History

Russian
- Name: Skif (1993–1999); Carat (1999–2005); Berill (2005–2006); Omskiy-205 (2006– );
- Owner: Marship
- Port of registry: St. Petersburg, Russia
- Builder: Krasnoyarsk Shipyard
- Yard number: 255
- Launched: 1993
- Identification: IMO number: 8881814; MMSI number: 273315460; Call Sign: UFPE;

General characteristics
- Class & type: Omskiy type general cargo ship
- Tonnage: 2,958 GT
- Length: 113 m (370 ft 9 in)
- Beam: 15 m (49 ft 3 in)
- Draft: 3.3 m (10 ft 10 in)
- Installed power: 1,030 kW (1,380 hp)
- Propulsion: Diesel
- Speed: 10.5 knots (19.4 km/h; 12.1 mph)
- Crew: 12

= MV Omskiy-205 =

Russian cargo ship

MV Omskiy-205 (ОМСКИЙ-205) is a Russian Omskiy type general cargo ship launched in 1993 by Krasnoyarsk Shipyard. It was damaged while underway during the 2022 Russian invasion of Ukraine, possibly by a Russian mine.

== Description ==
Omskiy-205 is a general cargo ship which carries wood and logs. It is 113 m long with a beam of 15 m and a draft of 3.3 m. The ship has a single deck and four dry cargo holds, each of which are roughly 1100 m2 large. It has two German-built diesel engines, each with a 515 kW power output for a maximum speed of 10.5 kn. It has a crew of twelve sailors.

== History ==
Construction of the ship began in August 1985 under the yard number 255. It was completed in 1993 by Krasnoyarsk Shipyard and given the name Skif. The ship was renamed to Carat in 1999, Berill in 2005, and finally Omskiy-205 in 2006. Over the course of its career, the ship has been owned by the River and Sea Shipping Agency, as well as the Moscow-based companies Marship and VVT Shipping.

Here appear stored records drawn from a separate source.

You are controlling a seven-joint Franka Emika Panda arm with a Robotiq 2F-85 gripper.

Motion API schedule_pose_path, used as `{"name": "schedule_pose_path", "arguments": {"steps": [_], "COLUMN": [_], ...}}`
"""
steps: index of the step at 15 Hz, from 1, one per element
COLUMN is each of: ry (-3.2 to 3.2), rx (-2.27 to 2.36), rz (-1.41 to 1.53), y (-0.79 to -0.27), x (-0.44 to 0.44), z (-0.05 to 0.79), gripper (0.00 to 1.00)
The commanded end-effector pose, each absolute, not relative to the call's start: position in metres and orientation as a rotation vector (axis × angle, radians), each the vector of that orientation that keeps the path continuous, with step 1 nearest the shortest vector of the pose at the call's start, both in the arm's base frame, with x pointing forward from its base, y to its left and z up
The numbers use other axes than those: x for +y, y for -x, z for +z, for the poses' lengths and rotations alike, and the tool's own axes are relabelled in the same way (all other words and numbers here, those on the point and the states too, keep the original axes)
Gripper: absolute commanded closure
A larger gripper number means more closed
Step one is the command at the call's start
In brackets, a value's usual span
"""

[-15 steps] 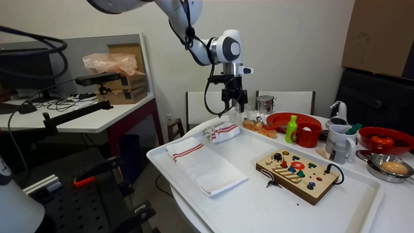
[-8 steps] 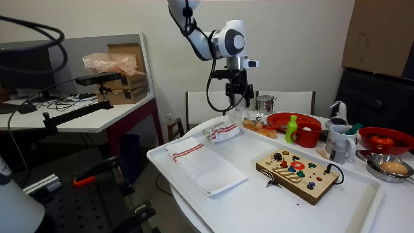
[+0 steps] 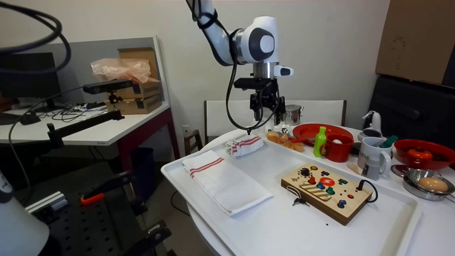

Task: Use the white towel farthest from you to wipe the tray

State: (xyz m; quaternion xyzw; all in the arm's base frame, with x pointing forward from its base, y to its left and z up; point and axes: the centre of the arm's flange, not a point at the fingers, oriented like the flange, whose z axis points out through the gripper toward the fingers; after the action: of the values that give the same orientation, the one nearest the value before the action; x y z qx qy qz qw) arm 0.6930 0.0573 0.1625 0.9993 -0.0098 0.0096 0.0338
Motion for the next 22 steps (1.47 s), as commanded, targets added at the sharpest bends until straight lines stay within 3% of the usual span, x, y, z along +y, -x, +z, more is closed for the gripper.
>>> {"name": "schedule_pose_path", "arguments": {"steps": [1, 22], "ry": [-3.077, -3.087], "rx": [-0.028, -0.024], "rz": [0.031, 0.03], "y": [-0.6886, -0.68], "x": [0.0517, 0.051], "z": [0.165, 0.1685], "gripper": [0.0, 0.0]}}
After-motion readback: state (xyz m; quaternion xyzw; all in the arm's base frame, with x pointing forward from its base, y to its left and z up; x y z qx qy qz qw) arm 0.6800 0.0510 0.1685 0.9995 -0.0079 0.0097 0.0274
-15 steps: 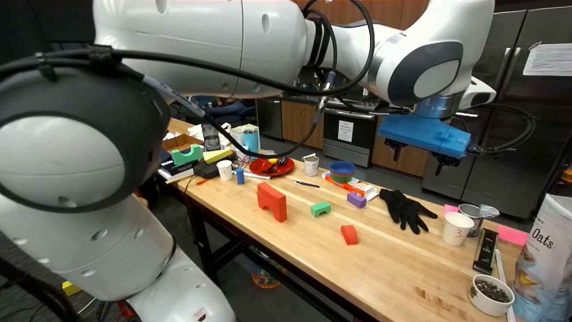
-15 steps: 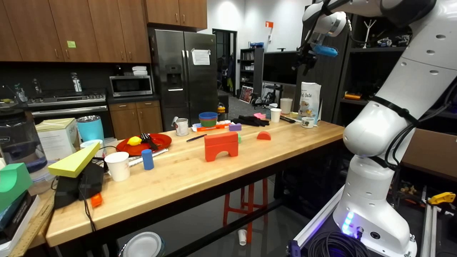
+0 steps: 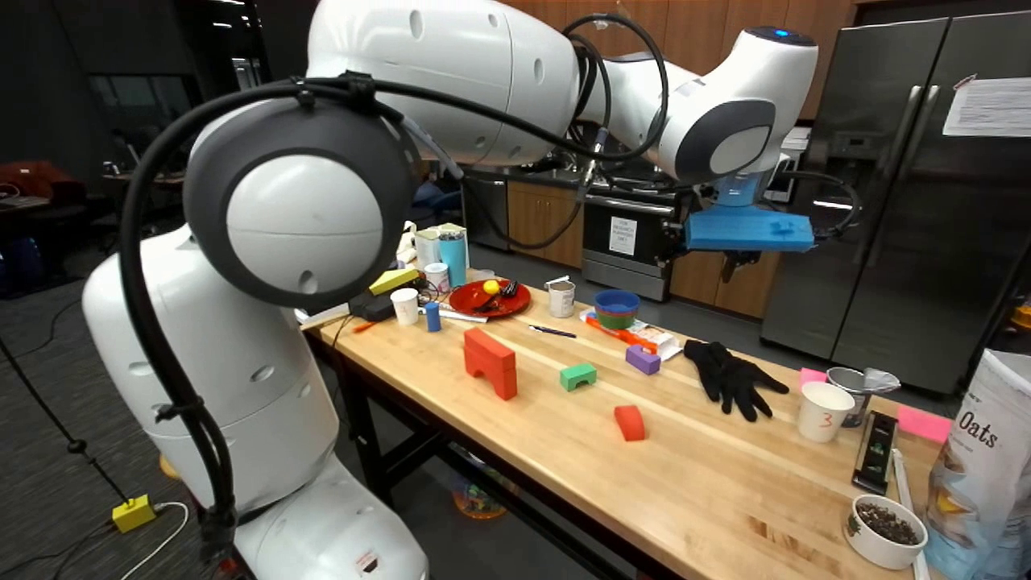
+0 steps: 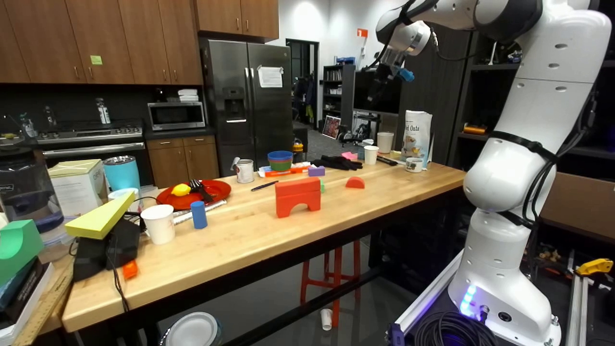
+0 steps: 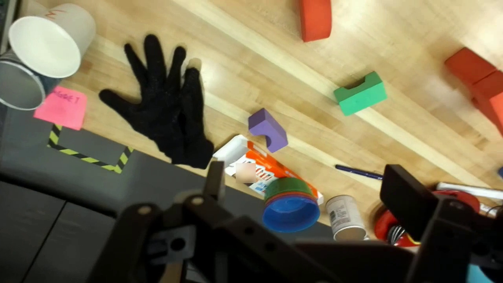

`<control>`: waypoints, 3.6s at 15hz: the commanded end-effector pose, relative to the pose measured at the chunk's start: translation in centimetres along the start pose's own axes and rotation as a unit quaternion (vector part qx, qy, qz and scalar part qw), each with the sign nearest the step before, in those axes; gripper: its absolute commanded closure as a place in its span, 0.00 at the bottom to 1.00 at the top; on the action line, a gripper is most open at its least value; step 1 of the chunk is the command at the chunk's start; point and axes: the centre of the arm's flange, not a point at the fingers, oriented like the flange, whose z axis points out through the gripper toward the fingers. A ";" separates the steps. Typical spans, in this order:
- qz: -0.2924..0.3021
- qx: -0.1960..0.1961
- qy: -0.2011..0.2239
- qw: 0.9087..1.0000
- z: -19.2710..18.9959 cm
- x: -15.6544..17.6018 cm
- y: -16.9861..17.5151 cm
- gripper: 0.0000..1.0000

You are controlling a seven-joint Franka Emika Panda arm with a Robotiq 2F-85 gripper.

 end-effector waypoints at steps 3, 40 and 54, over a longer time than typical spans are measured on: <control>-0.014 0.067 -0.043 0.997 2.9 -0.9 -1.8 0.00; 0.055 0.267 -0.208 0.939 23.1 -2.0 1.8 0.00; 0.026 0.217 -0.242 0.945 26.1 -3.1 2.3 0.00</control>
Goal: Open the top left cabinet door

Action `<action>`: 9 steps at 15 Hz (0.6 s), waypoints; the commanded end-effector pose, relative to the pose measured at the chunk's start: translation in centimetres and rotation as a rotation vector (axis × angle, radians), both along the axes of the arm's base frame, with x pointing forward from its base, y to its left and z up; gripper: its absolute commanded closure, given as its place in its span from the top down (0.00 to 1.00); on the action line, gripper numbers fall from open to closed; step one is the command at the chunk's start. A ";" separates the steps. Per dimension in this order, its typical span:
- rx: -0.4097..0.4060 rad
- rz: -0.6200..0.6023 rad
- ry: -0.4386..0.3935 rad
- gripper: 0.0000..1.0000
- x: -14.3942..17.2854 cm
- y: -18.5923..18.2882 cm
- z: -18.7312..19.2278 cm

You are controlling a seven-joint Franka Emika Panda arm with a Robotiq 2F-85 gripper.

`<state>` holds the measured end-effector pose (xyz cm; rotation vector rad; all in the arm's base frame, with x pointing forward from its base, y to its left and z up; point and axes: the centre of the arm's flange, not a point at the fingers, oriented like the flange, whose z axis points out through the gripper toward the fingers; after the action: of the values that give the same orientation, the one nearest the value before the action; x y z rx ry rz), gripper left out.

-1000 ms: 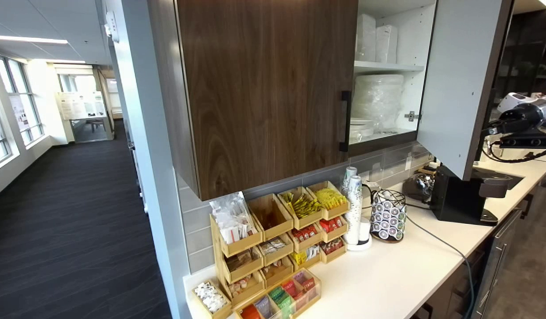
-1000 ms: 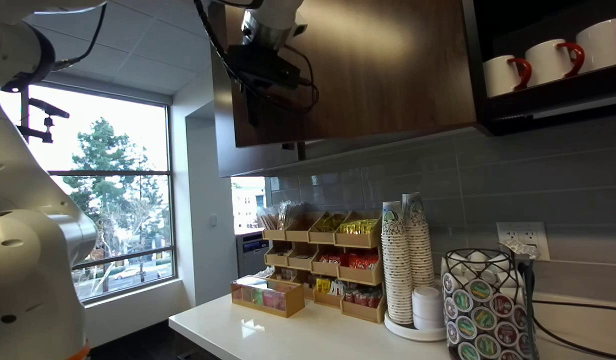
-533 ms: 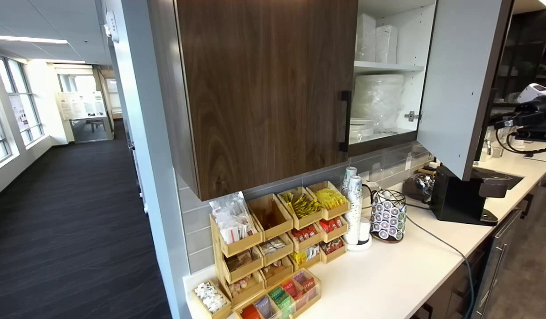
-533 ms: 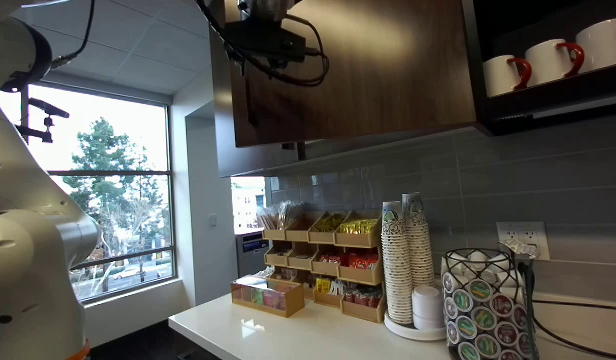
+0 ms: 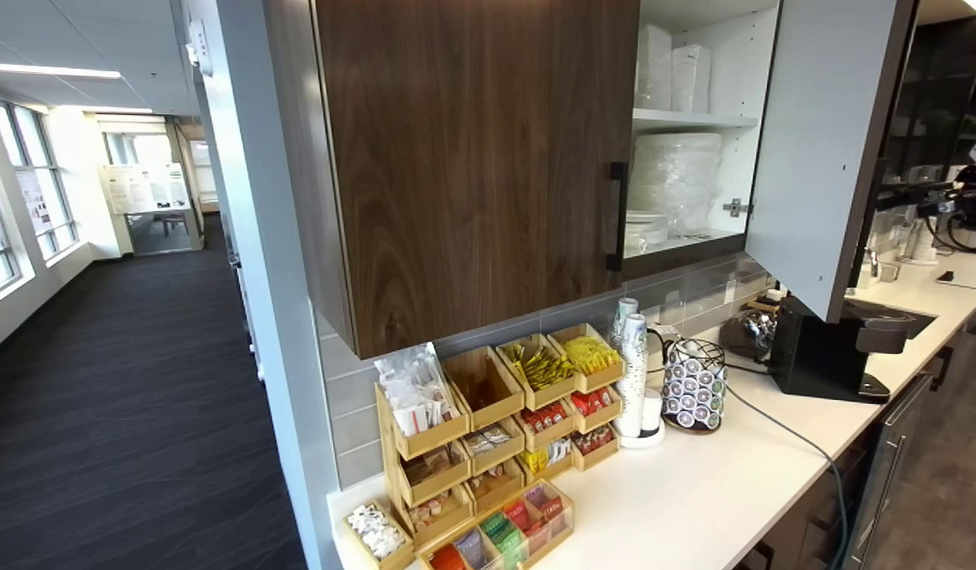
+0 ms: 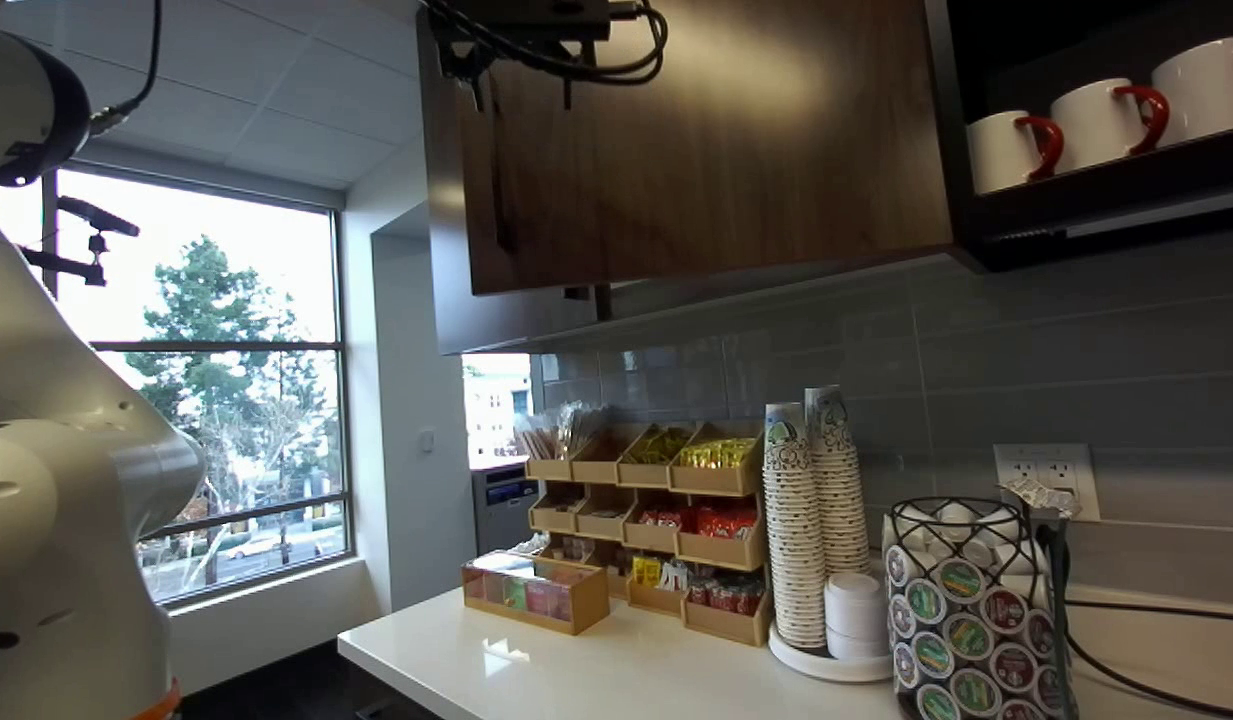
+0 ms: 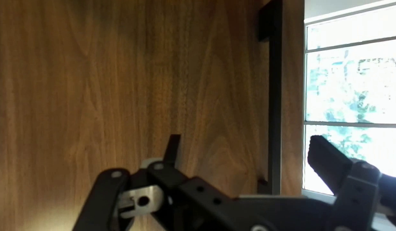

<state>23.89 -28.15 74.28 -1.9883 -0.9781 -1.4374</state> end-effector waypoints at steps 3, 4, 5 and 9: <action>-0.110 -0.107 0.000 1.00 -5.2 -0.9 1.7; -0.116 -0.129 0.003 1.00 -6.2 -1.2 1.8; -0.120 -0.146 0.003 1.00 -7.1 -1.4 1.9; -0.133 -0.200 0.002 1.00 -10.1 -2.1 2.4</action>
<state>15.69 -30.18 76.55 -2.1787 -0.9478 -1.5029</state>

=== March 2022 incident ===
On 27 March 2022, Omskiy-205 was in transit from the port of Galluk in Istanbul to Rostov, Russia. Overnight, a distress call was issued while the ship was in the Black Sea, 2.5 mi from Cape Takil near the Kerch Strait. The ship's captain reported that the hull had been breached, the engine room was flooded, and the ship hand lost power and was sinking.

Within an hour of the damage report, the Coast Guard border patrol ship Balaklava began rescue operations. A tugboat was sent out and Omskiy-205 was taken under tow around seven hours after the distress call. A rescue boat, the Rescuer Demidov, was also sent which operated three pumps in an attempt to control flooding aboard the ship. None of the 12 crewmen were injured, and Omskiy-205 was taken into port and eventually anchored near the Kerch Bridge off Kavkaz.

Following the incident, Russian media and Russian Maritime Authorities claimed that the hull breach was caused by strong waves and not by military action. However, because of the normal weather conditions and sea state at the time of the breach, it was suggested that Omskiy-205 had struck a friendly breakaway mine laid at the entrance to the Sea of Azov as a part of the 2022 Russian invasion of Ukraine.